As we already know that XML is only to hold data and it gives complete freedom to choose any name for elements. XML don’t care about how the document looks or how we are going to use the data.
The only requirement is to follow the rules of the XML document markup language. It is best to choose names for your elements that make sense.
Tags
Elements themselves cannot store information. An element in XML is enclosed within angle brackets (< >) and there are two types of elements – opening element and the closing element. Unlike HTML, where tags are limited, XML asks you to create your own tags.
Consider an example,
<?xml version="1.0"?>
<mail>
<message> Meet me at <emphasis>Delhi</empahsis>School. </message>
</mail>
In the above example, we have two elements – <mail> and <message>. The elements are with their respective closing elements, together they are called a tag.
So, when we say tag mail, it means <mail> </mail>. Each of the XML tags contain either another tag or some content. The <mail> tag contains <message> tag and <message> tag contains a “message” text.
The element <emphasis> is inline tag to decorate textual information or provide value add to the content. All tags have the same purpose, that is to label the content meaningfully.
In this way, tags are used to define the label and structure of an XML document.
The XML document is not finished until we apply some style to it.
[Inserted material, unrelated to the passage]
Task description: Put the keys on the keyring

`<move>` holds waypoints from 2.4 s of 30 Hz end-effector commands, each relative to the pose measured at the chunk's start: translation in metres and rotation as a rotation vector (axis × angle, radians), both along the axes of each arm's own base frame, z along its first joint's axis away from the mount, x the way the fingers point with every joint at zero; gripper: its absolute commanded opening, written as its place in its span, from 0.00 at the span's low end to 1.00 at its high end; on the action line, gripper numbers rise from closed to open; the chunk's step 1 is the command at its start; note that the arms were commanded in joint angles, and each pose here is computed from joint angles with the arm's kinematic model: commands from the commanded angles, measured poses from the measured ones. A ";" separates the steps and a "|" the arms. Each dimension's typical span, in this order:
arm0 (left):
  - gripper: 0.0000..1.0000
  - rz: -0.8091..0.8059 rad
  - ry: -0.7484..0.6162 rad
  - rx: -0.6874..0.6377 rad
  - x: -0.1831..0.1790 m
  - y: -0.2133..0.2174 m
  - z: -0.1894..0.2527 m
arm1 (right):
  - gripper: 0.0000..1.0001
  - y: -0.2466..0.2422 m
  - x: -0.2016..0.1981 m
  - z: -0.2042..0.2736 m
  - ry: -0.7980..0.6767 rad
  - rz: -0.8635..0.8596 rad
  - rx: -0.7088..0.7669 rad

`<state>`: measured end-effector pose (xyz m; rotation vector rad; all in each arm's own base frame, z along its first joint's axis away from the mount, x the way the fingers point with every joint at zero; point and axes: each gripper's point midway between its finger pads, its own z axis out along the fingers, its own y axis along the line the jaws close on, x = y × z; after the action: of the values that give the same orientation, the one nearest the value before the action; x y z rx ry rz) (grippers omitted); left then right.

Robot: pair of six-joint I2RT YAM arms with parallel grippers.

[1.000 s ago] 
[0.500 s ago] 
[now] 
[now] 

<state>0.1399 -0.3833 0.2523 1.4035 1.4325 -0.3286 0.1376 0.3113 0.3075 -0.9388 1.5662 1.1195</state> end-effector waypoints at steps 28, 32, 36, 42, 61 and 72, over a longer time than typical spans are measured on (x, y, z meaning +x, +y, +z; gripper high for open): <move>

Only then we can say that the document is finished or complete, otherwise, it is just an outlined document using. tags.
The Prolog
First few lines of the XML document are the prolog that describes some information about the document. It is an optional, but if your document contains this, then it must be positioned before the root element.
The contents of prolog are:
- Document type declaration.
- Links to document type definition (DTD).
- Document type definition (DTD) files kept at separate locations.
- Special Declarations if any
Let us understand this with an example.
<?xml version="1.0" encoding= "UTF-8"?> - (1)
<!DOCTYPE car SYSTEM "car.dtd" - (2) and (3) is "car.dtd"
[
<!ENTITY Model SYSTEM "model.xml"> - (4)
<!ENTITY Brand SYSTEM "brand.xml">
]
<car> - (5)
</car>
Let us understand each line in the prolog and root element here is the <car>.
Document Declaration
First attribute specifies the current version of the XML document standard, and if you have foreign characters, then XML uses UTF-8 encoding system to display symbols and characters. It called the parser to treat the document as XML document.
Link to DTD
The next line is a link to a DTD file called the cars.dtd and its location is SYSTEM which is local directory of the XML file.
DTD Entities
After link to DTD fil, we have declared the two DTD entities and fifth line is the root element. The prolog is up to the root element, and it is optional.
The Tree View
Earlier we mentioned about the tree view of the document and discuss how elements and tags divide the document into different parts in a tree like structure. In this tree view, circle represents the elements and boxes are content of the elements.
The tree always starts from top with a root element. Consider the following XML document and its tree view. Each of the tag /element is like a box that contains other elements and their content. This is the basis for document tree structure in XML.
You can see that the elements are nested where <mail> is the root of the tree that set the boundaries for the document. The root contains all the elements called its children and contents are the lowest in the tree called the leaves. For a leaf node, all other nodes above it is its ancestors, and they are the descenders, starting from the root.
Note the hierarchy that starts with the root node <mail> and all the content of each element/tag is the leaf node depicted using a rectangular box.
Siblings and Subtrees
The root has multiple child nodes, and they are at the same level. The relationship between them is of siblings. For instance, the tag <to> and <from> are siblings’ nodes.
Each of these siblings have children that makes another hierarchy called a subtree. Its structure is similar to that of root and its child nodes.
Therefore, we have four subtrees from the above tree view, one for each child node of the root.
Summary
In this article, you learned that the XML document has nested regions called the tags made of element. The element describes the structure of the document which tree like. You can understand this by turning you XML document into a tree diagram.